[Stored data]
* * * * *

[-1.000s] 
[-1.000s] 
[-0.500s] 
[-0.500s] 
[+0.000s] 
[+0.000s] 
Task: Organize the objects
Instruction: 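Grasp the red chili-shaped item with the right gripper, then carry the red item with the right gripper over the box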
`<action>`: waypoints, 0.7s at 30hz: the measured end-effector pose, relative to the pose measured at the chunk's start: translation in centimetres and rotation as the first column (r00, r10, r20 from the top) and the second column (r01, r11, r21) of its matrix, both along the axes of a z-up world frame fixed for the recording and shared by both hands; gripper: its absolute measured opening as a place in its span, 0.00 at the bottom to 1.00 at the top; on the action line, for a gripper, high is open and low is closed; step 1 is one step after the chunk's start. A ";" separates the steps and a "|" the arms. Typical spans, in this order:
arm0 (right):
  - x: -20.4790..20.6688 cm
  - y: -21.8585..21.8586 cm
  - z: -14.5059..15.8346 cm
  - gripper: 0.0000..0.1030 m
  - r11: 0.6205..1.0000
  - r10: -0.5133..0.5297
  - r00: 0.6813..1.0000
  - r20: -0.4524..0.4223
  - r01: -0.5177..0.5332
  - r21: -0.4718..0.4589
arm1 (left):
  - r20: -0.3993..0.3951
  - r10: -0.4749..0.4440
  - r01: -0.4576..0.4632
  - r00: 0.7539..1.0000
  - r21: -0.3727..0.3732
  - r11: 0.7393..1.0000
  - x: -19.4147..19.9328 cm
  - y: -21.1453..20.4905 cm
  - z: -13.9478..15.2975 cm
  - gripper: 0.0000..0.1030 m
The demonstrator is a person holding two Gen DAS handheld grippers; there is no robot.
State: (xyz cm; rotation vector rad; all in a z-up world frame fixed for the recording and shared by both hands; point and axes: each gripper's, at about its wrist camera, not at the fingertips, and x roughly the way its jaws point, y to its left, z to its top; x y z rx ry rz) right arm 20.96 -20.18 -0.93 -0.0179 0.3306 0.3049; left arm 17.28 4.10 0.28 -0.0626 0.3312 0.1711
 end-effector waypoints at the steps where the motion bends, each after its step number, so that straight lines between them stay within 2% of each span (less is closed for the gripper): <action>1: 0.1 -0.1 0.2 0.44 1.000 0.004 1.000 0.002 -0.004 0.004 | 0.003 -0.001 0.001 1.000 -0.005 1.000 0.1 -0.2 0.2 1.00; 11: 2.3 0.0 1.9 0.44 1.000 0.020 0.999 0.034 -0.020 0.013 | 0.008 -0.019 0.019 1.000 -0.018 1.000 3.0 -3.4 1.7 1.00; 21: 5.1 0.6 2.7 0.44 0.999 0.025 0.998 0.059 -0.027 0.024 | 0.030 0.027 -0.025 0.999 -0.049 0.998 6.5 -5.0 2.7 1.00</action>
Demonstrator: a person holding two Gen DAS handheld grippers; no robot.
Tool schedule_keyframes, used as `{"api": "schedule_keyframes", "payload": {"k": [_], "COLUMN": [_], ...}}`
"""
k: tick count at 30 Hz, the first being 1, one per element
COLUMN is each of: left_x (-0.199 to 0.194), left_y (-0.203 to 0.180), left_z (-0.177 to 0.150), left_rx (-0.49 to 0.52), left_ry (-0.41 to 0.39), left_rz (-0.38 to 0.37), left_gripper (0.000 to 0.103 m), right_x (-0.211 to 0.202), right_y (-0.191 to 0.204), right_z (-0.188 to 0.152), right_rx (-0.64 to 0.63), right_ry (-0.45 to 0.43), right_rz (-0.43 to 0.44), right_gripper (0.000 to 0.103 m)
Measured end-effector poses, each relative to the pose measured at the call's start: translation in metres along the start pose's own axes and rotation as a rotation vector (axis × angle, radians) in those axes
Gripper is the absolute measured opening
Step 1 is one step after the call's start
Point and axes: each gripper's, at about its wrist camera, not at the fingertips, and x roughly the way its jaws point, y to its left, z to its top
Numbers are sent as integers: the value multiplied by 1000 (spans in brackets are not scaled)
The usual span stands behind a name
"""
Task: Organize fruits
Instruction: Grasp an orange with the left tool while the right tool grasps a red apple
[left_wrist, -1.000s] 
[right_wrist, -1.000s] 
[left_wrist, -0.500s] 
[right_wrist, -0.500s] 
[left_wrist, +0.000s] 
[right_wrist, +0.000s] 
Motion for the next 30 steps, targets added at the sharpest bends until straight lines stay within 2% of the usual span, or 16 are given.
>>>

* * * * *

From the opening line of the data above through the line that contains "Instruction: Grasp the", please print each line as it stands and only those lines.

[-1.000s] 
[-1.000s] 
[-0.500s] 
[-0.500s] 
[+0.000s] 
[+0.000s] 
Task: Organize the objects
Instruction: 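Grasp the red chili-shaped item with the right gripper, then carry the red item with the right gripper over the box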

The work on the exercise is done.